In the mid-2000s, then Air India coach Bimal Ghosh, who has identified and honed many talented players during his time with the low-budget Mumbai club, signed a defender, Uttam Singh, around whom many of his team’s attacks were designed. Uttam’s hurled projectiles inside the box, which set off panic in the rival defences and led to Ghosh claiming often that he was the first Indian to use throw-ins as a set-piece.
That, of course, is a highly debatable assertion, for there were many players before Uttam who were prolific when it came to powerful throws from the touchline. Former India defender Naushad Moosa, who is now Bengaluru’s assistant coach, made several important contributions with his huge throws; most notably during the final of the 1997 South Asian Football Championship in Kathmandu, when the Maldives could not deal with Moosa’s throws, which led to two goals in a 5-1 win.
Another former India international and Salgaocar star Bruno Coutinho, too, was renowned for his long throws. In Mohun Bagan’s last season in the I-League, defender Dhanachandra Singh made multiple long-throws assists to his name, including one in the biting cold of Srinagar when Bagan beat the 2-0. Dhanachandra, before that, had been influential with his throws in Chennaiyin’s title-winning seasons in the ISL.
And then, of course, there was the intriguing case of Yumnam Singh, who was named by the Guardian in 2020 as one of the 60 next-generation footballers to watch out for. Yumnam, who plays for Punjab FC in the I-League, can hardly be classified as once-in-a-generation talent but if there’s one thing he’s renowned for, it’s long throws.
So while India has had a long, interesting history of producing players who have strong arms and know how to flex them, it’s fascinating to see how what was once a fringe talent has almost become mainstream in the ISL.
Long throws may not be aesthetically pleasing to watch but they surely have been an effective goal-scoring option, almost as important as a corner kick, on which teams spend sufficient time practicing.
There have been numerous throw-ins that have led to goals this season. Before Shrivas’s effort, Kerala Blasters’ Sahal Abdul Samad flicked on one of the long throws during his side’s match against Hyderabad, which was volleyed in by Alvaro Vazquez.
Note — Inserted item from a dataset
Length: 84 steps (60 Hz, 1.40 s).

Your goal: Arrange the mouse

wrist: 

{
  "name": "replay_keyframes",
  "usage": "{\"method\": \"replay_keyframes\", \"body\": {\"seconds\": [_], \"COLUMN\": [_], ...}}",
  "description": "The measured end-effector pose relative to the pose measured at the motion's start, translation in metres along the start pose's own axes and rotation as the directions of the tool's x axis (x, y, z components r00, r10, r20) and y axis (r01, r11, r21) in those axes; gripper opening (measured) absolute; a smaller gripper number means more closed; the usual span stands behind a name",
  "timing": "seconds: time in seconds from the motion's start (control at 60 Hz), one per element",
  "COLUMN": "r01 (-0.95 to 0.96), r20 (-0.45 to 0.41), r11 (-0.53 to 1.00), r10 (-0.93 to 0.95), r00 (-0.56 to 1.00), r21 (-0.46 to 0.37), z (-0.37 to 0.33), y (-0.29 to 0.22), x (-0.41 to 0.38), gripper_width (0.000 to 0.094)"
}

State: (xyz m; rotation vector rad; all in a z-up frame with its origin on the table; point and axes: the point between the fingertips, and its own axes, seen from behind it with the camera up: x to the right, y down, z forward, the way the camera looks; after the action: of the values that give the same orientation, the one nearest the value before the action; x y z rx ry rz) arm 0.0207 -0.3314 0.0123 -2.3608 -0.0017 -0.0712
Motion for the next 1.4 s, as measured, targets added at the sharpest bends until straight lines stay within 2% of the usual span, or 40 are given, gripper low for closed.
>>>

At the start of the season, Chennaiyin playmaker Anirudh Thapa threw a ball from the touchline inside the box which was hammered home by Vladimir Koman and in another instance, East Bengal’s Raju Gaikwad – another former Air India man who began under Ghosh and developed a penchant for long throws – hurled one in against Odisha, leading to the first goal in a 10-goal thriller.
Dhanachandra, as mentioned earlier, used the tactic well during his time with Chennaiyin while John Arne Riise, too, terrorised opposition defences with his strong throws during his time in the ISL. So this isn’t a trend exclusive to the ongoing season but still, Hyderabad’s Spanish coach, Manolo Marquez, sounded surprised when asked about it earlier in the season.
“I told my players the other day that I am surprised by two things in the Indian Super League,” Marquez had said.
“One is the number of throw-ins because the throw-in of the players like Raju, (NorthEast United’s) Mashoor (Shereef) and Tondonba (Singh, also from NorthEast United) is not normal, and the other thing is throw-in in India is long. Normally, players would flick it, but they can head the ball directly here.”
It might not be normal. But in the ISL, throw-ins certainly have proven to be more than just a method to restart play.